DESCRIPTION OF THE TASK:
Only the pictures should be left out; write out all other data exactly.

[RAW DATA]

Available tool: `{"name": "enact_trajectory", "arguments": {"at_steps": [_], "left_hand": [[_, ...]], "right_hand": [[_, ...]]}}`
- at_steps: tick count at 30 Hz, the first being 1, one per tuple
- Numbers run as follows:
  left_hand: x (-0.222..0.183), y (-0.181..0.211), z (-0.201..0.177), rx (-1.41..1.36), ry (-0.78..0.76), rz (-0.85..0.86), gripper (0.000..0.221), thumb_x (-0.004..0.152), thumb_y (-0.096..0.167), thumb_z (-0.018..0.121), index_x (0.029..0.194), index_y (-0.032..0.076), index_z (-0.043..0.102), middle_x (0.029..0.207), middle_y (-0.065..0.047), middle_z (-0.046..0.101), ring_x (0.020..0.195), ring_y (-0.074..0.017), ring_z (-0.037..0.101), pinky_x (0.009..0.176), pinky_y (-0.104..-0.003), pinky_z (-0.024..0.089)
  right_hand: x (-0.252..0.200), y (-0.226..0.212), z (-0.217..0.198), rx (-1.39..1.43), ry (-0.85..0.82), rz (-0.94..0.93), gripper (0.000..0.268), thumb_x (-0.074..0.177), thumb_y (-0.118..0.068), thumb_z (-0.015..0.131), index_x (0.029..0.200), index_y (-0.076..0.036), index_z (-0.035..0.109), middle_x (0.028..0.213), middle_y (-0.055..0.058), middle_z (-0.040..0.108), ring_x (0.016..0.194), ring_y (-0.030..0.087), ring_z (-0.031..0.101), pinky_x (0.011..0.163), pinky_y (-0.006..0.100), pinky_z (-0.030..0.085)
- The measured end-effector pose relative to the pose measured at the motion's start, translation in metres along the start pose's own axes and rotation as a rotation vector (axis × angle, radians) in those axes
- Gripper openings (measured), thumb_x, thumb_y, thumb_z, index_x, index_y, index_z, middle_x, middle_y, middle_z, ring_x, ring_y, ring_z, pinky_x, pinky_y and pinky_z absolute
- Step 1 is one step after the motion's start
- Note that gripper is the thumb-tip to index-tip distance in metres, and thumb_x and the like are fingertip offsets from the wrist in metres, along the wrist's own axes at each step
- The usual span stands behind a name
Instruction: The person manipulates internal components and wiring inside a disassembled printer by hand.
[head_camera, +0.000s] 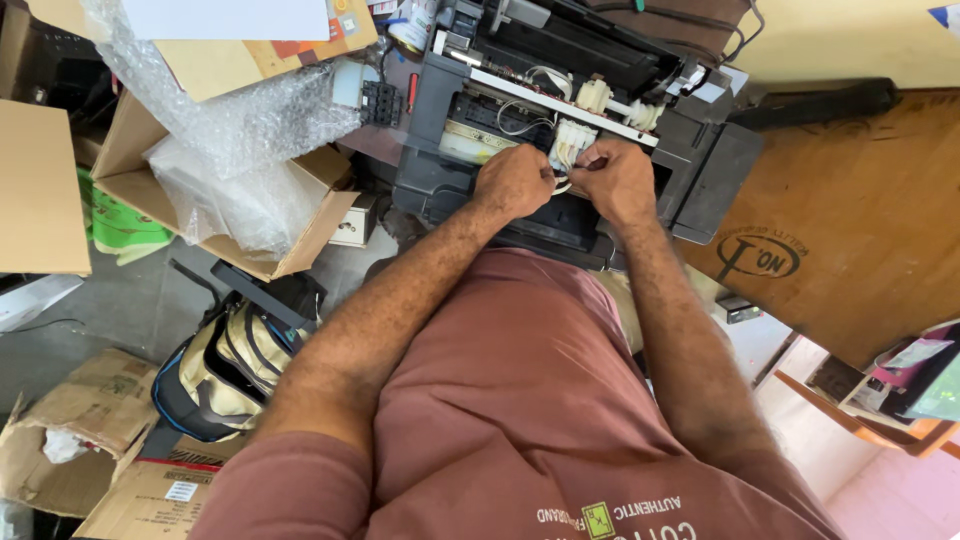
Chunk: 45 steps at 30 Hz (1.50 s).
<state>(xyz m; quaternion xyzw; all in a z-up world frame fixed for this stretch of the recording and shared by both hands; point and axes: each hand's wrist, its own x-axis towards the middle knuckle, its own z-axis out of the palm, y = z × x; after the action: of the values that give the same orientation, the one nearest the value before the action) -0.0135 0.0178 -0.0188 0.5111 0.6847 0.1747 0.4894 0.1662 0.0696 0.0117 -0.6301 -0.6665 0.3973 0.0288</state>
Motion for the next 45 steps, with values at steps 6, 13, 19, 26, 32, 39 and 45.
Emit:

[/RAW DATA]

RESPONSE AREA:
Available tool: `{"name": "enact_trajectory", "arguments": {"at_steps": [_], "left_hand": [[_, ...]], "right_hand": [[_, ...]]}}`
- at_steps: tick count at 30 Hz, the first being 1, one per tuple
- Numbers run as follows:
  left_hand: x (-0.222..0.183), y (-0.181..0.211), z (-0.201..0.177), rx (-1.41..1.36), ry (-0.78..0.76), rz (-0.85..0.86), gripper (0.000..0.221), thumb_x (-0.004..0.152), thumb_y (-0.096..0.167), thumb_z (-0.018..0.121), index_x (0.029..0.194), index_y (-0.032..0.076), index_z (-0.043..0.102), middle_x (0.029..0.207), middle_y (-0.065..0.047), middle_z (-0.046..0.101), ring_x (0.020..0.195), ring_y (-0.074..0.017), ring_z (-0.037..0.101), pinky_x (0.009..0.176), pinky_y (-0.104..-0.003), pinky_z (-0.024..0.089)
  right_hand: x (-0.252..0.200), y (-0.226..0.212), z (-0.217..0.198), rx (-1.39..1.43), ry (-0.85..0.82), rz (-0.94..0.93), gripper (0.000..0.268), thumb_x (-0.074..0.177), thumb_y (-0.118..0.068), thumb_z (-0.015..0.131), index_x (0.029..0.200), index_y (-0.076..0.036), index_z (-0.035..0.109), middle_x (0.028..0.213), middle_y (-0.055..0.058), middle_z (-0.040..0.108), ring_x (0.016..0.194), ring_y (-0.030..0.087), ring_z (-0.031..0.101), pinky_x (0.011..0.163), pinky_y (-0.006..0.100), pinky_z (-0.030..0.085)
- The measured end-effector pose relative to the pose measured at the motion's start, translation in metres along the start pose's own axes and rotation as a rotation vector (axis × angle, radians) in those axes
- Gripper openings (measured), thumb_x, thumb_y, thumb_z, index_x, index_y, index_z, middle_x, middle_y, middle_z, ring_x, ring_y, ring_z, pinky_x, pinky_y and pinky_z absolute
- Step 1 is one step after the motion's start
- Note that gripper is the thumb-tip to index-tip distance in metres, and thumb_x and the like are fingertip offsets from the wrist in metres, along the wrist's own axes at each step
- The usual span stands behind a name
Instruction: The person manipulates internal components and wiring inside a disassembled printer by hand.
[head_camera, +0.000s] 
Chunk: 45 steps at 30 Hz (1.50 s).
<state>(xyz m; quaternion xyzw; all in a z-up world frame fixed for this stretch of the recording and shared by both hands; point and axes: each hand's wrist, its own x-axis towards the middle knuckle, its own z-axis out of the palm, y = z × x; after the action: of the values that give the same orientation, the one nearest the value before the action) -0.0135 0.0178 -0.0188 0.5111 0.6847 0.1747 0.4894 0.1662 0.0696 0.0117 -0.6301 -0.6665 0.3973 0.0288</state>
Motion for the next 45 steps, with values at steps 6, 13, 19, 26, 32, 39 and 45.
Emit:

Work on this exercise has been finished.